And so in the end the transfer of the method developed in [5, 21] from the NLS approximation to the DNLS approximation not only gains the missing \( {\mathcal {O}}(\varepsilon ) \) order in order to come to the long \({\mathcal {O}}(1/\varepsilon ^2) \)-timescale but also allows us to justify the DNLS approximation under rather weak non-resonance conditions. Since we need to control the total resonant terms, too, we use energy estimates instead of the variation of constant formula, and so the \( L^1 \)-based spaces in Fourier space from [5] are replaced here by \( L^2 \)-based spaces.
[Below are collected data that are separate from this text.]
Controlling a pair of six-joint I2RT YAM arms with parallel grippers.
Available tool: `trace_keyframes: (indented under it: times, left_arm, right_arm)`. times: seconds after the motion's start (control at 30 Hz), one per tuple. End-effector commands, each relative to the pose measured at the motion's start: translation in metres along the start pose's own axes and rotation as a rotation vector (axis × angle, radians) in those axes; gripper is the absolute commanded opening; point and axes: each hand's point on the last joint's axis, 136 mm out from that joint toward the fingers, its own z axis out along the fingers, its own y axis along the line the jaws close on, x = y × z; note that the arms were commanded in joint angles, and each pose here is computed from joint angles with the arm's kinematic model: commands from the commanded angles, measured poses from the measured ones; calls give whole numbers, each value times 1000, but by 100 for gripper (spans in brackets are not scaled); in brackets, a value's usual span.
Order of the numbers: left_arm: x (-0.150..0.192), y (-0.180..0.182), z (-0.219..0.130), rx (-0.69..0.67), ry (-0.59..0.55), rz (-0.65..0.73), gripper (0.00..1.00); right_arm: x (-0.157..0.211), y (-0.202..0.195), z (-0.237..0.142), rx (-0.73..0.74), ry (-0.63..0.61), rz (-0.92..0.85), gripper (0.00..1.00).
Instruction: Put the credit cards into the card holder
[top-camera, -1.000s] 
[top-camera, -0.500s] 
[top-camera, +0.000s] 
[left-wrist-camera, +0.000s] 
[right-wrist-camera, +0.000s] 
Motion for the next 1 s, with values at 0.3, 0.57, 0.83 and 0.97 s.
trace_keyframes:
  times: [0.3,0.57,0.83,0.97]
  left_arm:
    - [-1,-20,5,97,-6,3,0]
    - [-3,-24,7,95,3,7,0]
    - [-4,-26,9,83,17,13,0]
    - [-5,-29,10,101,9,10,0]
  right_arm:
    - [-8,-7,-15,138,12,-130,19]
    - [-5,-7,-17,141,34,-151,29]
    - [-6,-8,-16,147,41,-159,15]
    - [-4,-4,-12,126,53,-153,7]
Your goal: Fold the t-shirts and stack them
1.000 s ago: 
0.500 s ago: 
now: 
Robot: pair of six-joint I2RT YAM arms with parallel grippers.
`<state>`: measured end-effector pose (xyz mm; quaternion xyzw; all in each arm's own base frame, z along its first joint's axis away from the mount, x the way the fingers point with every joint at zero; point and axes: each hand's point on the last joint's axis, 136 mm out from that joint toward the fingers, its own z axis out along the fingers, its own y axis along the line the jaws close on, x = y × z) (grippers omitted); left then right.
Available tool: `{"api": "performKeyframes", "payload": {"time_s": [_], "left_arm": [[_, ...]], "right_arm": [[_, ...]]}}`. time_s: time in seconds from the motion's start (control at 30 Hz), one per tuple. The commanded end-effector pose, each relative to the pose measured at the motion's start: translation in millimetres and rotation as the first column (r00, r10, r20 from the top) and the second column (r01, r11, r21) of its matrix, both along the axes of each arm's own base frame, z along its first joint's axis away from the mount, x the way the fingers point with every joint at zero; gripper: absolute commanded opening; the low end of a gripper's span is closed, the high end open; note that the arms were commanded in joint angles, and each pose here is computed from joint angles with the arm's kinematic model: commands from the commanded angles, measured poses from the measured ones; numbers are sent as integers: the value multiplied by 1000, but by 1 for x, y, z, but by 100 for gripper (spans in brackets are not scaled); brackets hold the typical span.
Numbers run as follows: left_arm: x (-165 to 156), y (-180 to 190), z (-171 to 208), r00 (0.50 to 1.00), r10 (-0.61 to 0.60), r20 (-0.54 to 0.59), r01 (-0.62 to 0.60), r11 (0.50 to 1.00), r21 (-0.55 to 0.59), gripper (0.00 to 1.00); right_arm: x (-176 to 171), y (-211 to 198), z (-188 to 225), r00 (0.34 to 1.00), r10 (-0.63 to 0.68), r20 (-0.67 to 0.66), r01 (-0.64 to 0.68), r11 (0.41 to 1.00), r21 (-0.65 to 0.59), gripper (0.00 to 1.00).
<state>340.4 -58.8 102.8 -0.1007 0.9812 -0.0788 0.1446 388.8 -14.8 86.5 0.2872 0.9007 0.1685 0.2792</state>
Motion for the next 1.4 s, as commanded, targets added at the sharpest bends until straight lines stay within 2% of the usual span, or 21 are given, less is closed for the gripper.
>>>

5 The DNLS equation in Gevrey spaces

As already said, we solve the DNLS equation in Gevrey spaces \(G_\sigma ^s\) equipped with the norm

$$\begin{aligned} \Vert u\Vert _{G^s_\sigma }:=\Vert e^{\sigma (|\xi |+1)}(1+|\xi |^{2s})^{1/2}\widehat{u}(\xi )\Vert _{L^2(d \xi )}. \end{aligned}$$
(12)

In our presentation of the properties of these spaces, we follow [2]. For the local existence and uniqueness of solutions, we use that \(G_\sigma ^s\) is an algebra for \(s>1/2\) and \( \sigma \ge 0\), i.e., if \(u,v\in G_\sigma ^s\), then \(uv\in G_\sigma ^s\) and

$$\begin{aligned} \Vert uv\Vert _{G_\sigma ^s}\le C_s\Vert u\Vert _{G_\sigma ^s}\Vert v\Vert _{G^s_\sigma }, \end{aligned}$$
(13)

where the constant \(C_s\) is independent of \(\sigma \ge 0\). Since the DNLS equation is a quasilinear system, we need the following improved, so-called tame, estimate

$$\begin{aligned} \Vert uv\Vert _{G^s_\sigma }\le C_s (\Vert u\Vert _{G^s_\sigma }\Vert v\Vert _{G^{\kappa }_\sigma }+\Vert u\Vert _{G^{\kappa }_\sigma }\Vert v\Vert _{G^s_\sigma }) \end{aligned}$$
(14)

which holds for all \( \sigma \ge 0 \), \(\kappa \ge 0\) and \(s>1/2\). The elements of \( G^s_\sigma \) form a proper subset of the space of functions which are analytic in a strip of the complex plane of width \( < 2 \sigma \), symmetric around the real axis, equipped with the sup-norm due to the Paley–Wiener theorem, cf. [15].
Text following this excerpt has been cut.